§ Required work
The lines needed are those below that contain the word "plate"; copy each one.

Start of Block

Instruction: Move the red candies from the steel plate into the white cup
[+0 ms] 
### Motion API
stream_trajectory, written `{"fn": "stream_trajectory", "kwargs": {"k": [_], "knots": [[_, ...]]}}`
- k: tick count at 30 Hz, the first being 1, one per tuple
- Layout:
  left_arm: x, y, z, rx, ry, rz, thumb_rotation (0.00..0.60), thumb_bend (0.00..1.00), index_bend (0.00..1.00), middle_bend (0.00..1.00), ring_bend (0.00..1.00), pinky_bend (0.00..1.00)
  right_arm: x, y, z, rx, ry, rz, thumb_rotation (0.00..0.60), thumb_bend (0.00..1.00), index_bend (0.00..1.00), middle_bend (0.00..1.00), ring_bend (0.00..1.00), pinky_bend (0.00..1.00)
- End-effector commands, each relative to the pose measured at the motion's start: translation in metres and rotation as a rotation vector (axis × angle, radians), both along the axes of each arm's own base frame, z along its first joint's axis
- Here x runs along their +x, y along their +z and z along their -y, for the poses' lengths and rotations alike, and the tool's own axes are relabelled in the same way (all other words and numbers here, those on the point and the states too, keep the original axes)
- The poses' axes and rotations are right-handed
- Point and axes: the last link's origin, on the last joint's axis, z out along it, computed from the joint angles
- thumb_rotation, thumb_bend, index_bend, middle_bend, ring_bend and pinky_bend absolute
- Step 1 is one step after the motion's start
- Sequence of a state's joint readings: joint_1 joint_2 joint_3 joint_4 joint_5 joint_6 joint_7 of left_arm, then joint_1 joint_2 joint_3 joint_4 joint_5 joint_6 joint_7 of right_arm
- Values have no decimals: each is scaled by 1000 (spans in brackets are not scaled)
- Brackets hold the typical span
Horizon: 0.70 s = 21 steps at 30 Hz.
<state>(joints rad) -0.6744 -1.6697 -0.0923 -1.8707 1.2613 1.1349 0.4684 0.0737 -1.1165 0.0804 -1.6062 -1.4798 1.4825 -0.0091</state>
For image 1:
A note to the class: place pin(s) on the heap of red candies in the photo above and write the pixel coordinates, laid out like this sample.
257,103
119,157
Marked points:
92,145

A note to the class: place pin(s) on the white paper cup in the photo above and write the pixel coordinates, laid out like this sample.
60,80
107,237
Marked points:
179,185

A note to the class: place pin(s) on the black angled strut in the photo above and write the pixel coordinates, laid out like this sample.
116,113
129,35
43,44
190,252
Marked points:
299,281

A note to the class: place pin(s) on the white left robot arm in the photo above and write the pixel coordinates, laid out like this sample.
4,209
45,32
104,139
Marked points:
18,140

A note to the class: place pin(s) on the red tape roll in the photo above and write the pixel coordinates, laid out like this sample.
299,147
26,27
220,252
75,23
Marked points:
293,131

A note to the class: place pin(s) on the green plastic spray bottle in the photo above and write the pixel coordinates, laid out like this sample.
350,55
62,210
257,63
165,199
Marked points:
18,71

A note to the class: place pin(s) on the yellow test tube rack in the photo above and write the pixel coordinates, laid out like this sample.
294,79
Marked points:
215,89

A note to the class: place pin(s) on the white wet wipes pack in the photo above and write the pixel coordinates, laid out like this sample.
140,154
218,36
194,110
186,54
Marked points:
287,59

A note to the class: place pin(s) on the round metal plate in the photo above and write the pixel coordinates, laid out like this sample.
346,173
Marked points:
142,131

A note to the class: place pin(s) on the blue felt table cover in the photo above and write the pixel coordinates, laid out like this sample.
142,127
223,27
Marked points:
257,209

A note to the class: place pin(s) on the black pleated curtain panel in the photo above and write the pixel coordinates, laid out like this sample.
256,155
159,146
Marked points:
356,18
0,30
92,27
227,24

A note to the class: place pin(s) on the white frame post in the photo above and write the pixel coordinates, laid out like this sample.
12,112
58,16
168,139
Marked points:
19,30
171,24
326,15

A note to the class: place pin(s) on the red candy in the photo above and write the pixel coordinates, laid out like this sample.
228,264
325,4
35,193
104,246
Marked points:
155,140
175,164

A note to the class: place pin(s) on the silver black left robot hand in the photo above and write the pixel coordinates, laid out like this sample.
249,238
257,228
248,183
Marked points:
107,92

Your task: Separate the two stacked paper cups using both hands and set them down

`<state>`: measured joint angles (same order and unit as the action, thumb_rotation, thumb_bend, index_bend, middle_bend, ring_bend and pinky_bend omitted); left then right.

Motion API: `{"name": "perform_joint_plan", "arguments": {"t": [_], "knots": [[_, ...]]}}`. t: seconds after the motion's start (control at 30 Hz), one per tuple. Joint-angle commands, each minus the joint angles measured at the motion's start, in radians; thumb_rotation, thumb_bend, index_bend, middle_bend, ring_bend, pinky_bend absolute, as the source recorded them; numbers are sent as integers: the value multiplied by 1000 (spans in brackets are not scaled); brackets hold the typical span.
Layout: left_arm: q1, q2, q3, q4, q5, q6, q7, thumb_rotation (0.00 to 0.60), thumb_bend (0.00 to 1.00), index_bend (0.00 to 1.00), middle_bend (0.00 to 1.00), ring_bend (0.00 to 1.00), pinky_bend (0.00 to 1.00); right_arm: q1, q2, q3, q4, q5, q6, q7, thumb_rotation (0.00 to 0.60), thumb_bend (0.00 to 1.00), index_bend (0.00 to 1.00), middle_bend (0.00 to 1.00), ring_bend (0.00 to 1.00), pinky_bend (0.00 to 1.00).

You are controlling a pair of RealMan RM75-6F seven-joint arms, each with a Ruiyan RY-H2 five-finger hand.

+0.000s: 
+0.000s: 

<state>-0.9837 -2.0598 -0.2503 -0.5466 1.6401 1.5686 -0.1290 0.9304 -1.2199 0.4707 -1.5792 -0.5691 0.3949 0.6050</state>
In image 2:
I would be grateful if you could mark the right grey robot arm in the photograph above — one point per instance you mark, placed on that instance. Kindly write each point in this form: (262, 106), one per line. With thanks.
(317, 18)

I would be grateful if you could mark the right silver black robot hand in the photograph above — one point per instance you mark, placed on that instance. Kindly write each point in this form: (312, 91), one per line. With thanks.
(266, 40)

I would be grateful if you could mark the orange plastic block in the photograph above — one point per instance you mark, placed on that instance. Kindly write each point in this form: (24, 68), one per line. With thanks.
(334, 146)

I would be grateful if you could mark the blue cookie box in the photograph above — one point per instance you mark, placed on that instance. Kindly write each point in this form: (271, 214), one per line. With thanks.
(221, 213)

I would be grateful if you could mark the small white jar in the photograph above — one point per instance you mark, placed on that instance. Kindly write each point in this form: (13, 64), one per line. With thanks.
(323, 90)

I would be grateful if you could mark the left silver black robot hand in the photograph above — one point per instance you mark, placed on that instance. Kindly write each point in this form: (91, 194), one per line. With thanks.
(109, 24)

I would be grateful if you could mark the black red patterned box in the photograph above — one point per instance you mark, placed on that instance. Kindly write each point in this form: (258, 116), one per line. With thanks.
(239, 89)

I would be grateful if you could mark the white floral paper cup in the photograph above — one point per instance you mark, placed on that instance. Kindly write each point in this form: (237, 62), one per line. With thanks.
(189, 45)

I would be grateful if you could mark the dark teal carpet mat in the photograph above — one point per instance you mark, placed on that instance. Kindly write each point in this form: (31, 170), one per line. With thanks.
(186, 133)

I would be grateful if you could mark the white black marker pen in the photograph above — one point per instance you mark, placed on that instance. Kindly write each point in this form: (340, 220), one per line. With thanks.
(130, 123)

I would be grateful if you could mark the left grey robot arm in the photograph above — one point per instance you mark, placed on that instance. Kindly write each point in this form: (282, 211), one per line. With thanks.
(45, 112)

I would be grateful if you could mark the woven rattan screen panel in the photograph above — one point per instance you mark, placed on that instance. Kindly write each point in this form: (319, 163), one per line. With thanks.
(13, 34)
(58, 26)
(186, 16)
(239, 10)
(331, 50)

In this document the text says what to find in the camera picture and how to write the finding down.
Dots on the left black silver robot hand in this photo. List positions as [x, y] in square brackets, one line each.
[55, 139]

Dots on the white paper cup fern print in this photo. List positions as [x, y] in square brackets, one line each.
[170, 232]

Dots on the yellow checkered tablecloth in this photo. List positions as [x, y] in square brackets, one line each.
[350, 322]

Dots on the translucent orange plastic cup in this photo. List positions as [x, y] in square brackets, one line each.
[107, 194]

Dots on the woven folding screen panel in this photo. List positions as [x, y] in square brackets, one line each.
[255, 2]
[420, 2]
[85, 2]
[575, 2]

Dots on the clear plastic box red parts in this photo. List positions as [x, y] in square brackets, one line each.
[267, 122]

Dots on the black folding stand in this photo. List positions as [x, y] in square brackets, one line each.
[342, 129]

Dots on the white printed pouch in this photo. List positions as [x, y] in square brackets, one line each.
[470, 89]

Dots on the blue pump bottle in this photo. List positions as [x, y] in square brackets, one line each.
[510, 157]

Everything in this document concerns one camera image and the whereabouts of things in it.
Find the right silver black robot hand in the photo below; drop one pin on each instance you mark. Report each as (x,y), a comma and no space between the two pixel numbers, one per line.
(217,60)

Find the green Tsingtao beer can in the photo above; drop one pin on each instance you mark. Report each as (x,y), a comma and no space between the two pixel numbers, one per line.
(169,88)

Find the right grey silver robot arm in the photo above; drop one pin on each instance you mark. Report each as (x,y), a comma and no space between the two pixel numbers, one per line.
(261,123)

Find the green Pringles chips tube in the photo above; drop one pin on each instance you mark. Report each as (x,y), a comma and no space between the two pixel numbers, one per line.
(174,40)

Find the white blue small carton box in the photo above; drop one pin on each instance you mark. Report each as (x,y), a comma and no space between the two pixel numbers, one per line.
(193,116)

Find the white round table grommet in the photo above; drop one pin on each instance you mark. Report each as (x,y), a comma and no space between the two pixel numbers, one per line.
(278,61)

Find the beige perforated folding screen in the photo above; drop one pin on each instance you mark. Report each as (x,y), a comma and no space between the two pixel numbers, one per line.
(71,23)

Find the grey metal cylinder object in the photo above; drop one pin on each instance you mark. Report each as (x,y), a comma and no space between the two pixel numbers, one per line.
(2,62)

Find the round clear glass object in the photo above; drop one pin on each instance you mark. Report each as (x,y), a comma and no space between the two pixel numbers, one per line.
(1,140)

End of Block

§ Answer for this exercise
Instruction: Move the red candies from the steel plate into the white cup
A note to the class: place pin(s) on the round metal plate in the photo above and write the pixel coordinates, laid out like this sample.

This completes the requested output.